(Dataset items)
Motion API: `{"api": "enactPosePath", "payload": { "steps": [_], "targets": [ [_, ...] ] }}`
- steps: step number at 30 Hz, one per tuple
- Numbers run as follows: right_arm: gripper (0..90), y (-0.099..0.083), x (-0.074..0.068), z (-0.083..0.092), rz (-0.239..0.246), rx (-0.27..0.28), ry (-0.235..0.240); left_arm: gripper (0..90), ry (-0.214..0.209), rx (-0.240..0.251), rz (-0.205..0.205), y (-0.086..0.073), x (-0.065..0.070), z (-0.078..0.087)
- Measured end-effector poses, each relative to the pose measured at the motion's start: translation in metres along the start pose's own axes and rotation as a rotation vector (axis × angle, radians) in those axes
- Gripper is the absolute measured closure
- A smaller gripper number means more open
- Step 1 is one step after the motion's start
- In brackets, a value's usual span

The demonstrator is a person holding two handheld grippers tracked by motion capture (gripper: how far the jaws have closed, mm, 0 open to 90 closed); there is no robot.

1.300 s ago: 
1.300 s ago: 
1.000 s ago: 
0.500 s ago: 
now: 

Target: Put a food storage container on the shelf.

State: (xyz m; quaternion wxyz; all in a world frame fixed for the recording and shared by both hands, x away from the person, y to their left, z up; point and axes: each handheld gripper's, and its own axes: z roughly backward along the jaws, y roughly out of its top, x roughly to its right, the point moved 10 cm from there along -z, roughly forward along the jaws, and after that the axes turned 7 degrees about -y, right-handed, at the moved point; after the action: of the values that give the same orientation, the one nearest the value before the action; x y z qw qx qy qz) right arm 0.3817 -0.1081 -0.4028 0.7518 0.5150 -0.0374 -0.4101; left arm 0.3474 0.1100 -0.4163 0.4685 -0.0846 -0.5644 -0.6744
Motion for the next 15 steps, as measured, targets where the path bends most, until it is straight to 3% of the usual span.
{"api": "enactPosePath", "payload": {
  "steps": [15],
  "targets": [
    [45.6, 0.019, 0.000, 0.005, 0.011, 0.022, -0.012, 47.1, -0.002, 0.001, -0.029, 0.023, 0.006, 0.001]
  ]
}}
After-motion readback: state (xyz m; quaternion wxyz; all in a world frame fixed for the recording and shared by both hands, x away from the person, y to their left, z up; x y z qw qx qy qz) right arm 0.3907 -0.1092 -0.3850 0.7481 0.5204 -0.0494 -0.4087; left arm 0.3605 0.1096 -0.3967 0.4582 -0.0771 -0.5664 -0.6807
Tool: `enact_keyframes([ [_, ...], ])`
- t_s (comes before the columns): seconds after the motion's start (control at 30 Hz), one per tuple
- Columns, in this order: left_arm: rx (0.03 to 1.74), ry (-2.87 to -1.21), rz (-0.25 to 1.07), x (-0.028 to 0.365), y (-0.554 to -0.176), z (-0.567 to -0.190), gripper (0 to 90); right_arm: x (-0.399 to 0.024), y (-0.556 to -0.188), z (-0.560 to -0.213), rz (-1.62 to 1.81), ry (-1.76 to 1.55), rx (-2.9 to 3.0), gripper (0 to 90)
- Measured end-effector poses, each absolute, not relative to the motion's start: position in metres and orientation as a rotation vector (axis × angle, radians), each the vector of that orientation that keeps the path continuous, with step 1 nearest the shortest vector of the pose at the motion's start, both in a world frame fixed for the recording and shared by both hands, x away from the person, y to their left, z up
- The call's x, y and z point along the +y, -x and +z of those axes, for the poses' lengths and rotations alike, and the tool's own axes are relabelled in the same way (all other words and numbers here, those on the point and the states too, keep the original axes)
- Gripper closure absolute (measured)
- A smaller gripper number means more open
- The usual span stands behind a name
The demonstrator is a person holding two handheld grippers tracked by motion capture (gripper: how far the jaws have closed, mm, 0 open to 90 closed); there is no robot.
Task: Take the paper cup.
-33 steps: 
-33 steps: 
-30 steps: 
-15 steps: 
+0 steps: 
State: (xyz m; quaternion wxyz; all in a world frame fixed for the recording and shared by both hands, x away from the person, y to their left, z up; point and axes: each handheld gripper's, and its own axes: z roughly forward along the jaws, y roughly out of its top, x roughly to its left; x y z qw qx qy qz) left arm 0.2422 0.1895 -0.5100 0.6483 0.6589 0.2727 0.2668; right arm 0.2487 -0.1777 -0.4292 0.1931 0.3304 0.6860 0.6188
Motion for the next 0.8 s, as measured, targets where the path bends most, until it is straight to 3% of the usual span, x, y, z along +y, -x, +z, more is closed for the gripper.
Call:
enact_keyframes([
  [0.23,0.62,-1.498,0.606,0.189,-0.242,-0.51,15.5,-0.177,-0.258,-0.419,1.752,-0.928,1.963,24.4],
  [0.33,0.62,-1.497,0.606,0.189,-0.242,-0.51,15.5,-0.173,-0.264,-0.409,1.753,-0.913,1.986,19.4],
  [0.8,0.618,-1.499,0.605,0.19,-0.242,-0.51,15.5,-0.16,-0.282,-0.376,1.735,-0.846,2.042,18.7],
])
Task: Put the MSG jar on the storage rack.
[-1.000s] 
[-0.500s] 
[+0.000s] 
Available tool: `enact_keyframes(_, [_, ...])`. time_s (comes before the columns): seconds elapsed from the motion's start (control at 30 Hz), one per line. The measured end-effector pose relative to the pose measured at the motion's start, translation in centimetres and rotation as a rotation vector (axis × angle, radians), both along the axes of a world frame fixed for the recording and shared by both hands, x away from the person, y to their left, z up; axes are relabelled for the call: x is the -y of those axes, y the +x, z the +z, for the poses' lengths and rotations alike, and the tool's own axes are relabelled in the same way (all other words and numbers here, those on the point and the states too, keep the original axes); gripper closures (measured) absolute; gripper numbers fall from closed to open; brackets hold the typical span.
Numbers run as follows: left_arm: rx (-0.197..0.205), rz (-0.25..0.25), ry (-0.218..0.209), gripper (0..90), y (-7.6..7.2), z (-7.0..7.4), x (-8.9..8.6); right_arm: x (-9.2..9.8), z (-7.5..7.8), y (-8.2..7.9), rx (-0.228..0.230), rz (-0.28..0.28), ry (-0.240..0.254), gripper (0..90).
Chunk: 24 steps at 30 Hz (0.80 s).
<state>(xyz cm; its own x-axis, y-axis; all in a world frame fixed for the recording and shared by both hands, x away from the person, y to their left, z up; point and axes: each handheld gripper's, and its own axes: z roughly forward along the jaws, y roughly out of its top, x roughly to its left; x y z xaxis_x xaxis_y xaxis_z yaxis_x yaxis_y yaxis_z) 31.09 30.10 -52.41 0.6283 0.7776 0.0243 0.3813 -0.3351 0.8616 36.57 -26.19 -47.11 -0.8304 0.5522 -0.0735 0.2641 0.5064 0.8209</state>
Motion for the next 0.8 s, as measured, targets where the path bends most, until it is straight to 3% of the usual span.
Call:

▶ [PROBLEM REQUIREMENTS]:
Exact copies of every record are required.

▶ [RESULT OF THE EXERCISE]:
Motion API: `{"api": "enactPosePath", "payload": { "steps": [_], "targets": [ [_, ...] ] }}`
- steps: step number at 30 Hz, one per tuple
- Numbers run as follows: right_arm: gripper (0..90), y (-0.099..0.083), x (-0.074..0.068), z (-0.083..0.092), rz (-0.239..0.246), rx (-0.27..0.28), ry (-0.235..0.240); left_arm: gripper (0..90), ry (-0.214..0.209), rx (-0.240..0.251), rz (-0.205..0.205), y (-0.086..0.073), x (-0.065..0.070), z (-0.078..0.087)
- Measured end-effector poses, each relative to the pose measured at the motion's start: translation in metres along the start pose's own axes and rotation as a rotation vector (axis × angle, radians) in those axes
- Gripper is the absolute measured closure
- A smaller gripper number means more open
- Step 1 is one step after the motion's start
- In brackets, a value's usual span

The demonstrator is a person holding two handheld grippers tracked by motion capture (gripper: how far the jaws have closed, mm, 0 open to 90 closed); there is no robot.

1.300 s ago: 
1.300 s ago: 
1.000 s ago: 
0.500 s ago: 
now: 

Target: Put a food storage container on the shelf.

State: (xyz m; quaternion wxyz; all in a world frame fixed for the recording and shared by both hands, x away from the person, y to their left, z up; point and axes: each handheld gripper's, and its own axes: z roughly backward along the jaws, y roughly out of its top, x roughly to its right, the point moved 10 cm from there along -z, roughly forward along the jaws, and after that the axes turned 7 degrees about -y, right-handed, at the moved point; after the action: of the values that give the same orientation, the one nearest the value before the action; x y z qw qx qy qz) right arm 0.3817 -0.1081 -0.4028 0.7518 0.5150 -0.0374 -0.4101; left arm 0.3474 0.1100 -0.4163 0.4685 -0.0846 -0.5644 -0.6744
Motion for the next 15 steps, as measured, targets where the path bends most, until it is straight to 3% of the usual span.
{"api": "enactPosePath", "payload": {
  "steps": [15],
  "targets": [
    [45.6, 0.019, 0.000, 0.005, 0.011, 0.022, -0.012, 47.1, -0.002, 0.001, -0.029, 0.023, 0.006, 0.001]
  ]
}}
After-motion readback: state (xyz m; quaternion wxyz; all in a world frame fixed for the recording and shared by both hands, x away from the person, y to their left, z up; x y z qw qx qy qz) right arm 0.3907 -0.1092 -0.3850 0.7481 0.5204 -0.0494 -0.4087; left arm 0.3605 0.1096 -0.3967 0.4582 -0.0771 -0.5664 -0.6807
Tool: `enact_keyframes([ [_, ...], ])`
- t_s (comes before the columns): seconds after the motion's start (control at 30 Hz), one per tuple
- Columns, in this order: left_arm: rx (0.03 to 1.74), ry (-2.87 to -1.21), rz (-0.25 to 1.07), x (-0.028 to 0.365), y (-0.554 to -0.176), z (-0.567 to -0.190), gripper (0 to 90); right_arm: x (-0.399 to 0.024), y (-0.556 to -0.188), z (-0.560 to -0.213), rz (-1.62 to 1.81), ry (-1.76 to 1.55), rx (-2.9 to 3.0), gripper (0 to 90)
- Measured end-effector poses, each absolute, not relative to the motion's start: position in metres and orientation as a rotation vector (axis × angle, radians), each the vector of that orientation that keeps the path continuous, with step 1 nearest the shortest vector of the pose at the motion's start, both in a world frame fixed for the recording and shared by both hands, x away from the person, y to their left, z up
- The call's x, y and z point along the +y, -x and +z of those axes, for the poses' lengths and rotations alike, and the tool's own axes are relabelled in the same way (all other words and numbers here, those on the point and the states too, keep the original axes)
- Gripper closure absolute (measured)
- A smaller gripper number means more open
- The usual span stands behind a name
The demonstrator is a person holding two handheld grippers tracked by motion capture (gripper: how far the jaws have closed, mm, 0 open to 90 closed); there is no robot.
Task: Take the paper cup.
-33 steps: 
-33 steps: 
-30 steps: 
-15 steps: 
+0 steps: 
State: (xyz m; quaternion wxyz; all in a world frame fixed for the recording and shared by both hands, x away from the person, y to their left, z up; point and axes: each handheld gripper's, and its own axes: z roughly forward along the jaws, y roughly out of its top, x roughly to its left; x y z qw qx qy qz) left arm 0.2422 0.1895 -0.5100 0.6483 0.6589 0.2727 0.2668; right arm 0.2487 -0.1777 -0.4292 0.1931 0.3304 0.6860 0.6188
Motion for the next 0.8 s, as measured, targets where the path bends most, until it is straight to 3% of the usual span, x, y, z along +y, -x, +z, more is closed for the gripper.
Call:
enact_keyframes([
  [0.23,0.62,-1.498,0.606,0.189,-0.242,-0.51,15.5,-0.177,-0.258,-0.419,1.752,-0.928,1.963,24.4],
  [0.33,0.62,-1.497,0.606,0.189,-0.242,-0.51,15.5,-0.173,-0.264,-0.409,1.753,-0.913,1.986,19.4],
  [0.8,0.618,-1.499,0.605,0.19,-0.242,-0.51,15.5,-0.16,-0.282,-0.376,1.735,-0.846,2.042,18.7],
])
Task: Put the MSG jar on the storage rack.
[-1.000s] 
[-0.500s] 
[+0.000s] 
Available tool: `enact_keyframes(_, [_, ...])`. time_s (comes before the columns): seconds elapsed from the motion's start (control at 30 Hz), one per line. The measured end-effector pose relative to the pose measured at the motion's start, translation in centimetres and rotation as a rotation vector (axis × angle, radians), both along the axes of a world frame fixed for the recording and shared by both hands, x away from the person, y to their left, z up; axes are relabelled for the call: x is the -y of those axes, y the +x, z the +z, for the poses' lengths and rotations alike, and the tool's own axes are relabelled in the same way (all other words and numbers here, those on the point and the states too, keep the original axes); gripper closures (measured) absolute; gripper numbers fall from closed to open; brackets hold the typical span.
Numbers run as follows: left_arm: rx (-0.197..0.205), rz (-0.25..0.25), ry (-0.218..0.209), gripper (0..90), y (-7.6..7.2), z (-7.0..7.4), x (-8.9..8.6); right_arm: x (-9.2..9.8), z (-7.5..7.8), y (-8.2..7.9), rx (-0.228..0.230), rz (-0.28..0.28), ry (-0.240..0.254), gripper (0..90).
Chunk: 24 steps at 30 Hz (0.80 s).
<state>(xyz cm; its own x-axis, y-axis; all in a world frame fixed for the recording and shared by both hands, x away from the person, y to their left, z up; point and axes: each handheld gripper's, and its own axes: z roughly forward along the jaws, y roughly out of its top, x roughly to its left; x y z xaxis_x xaxis_y xaxis_z yaxis_x yaxis_y yaxis_z) 31.09 30.10 -52.41 0.6283 0.7776 0.0243 0.3813 -0.3351 0.8616 36.57 -26.19 -47.11 -0.8304 0.5522 -0.0735 0.2641 0.5064 0.8209</state>
Motion for the next 0.8 s, as measured, targets where the path bends most, until it is straight to 3% of the usual span.
Call:

No additional response is needed to complete this exercise.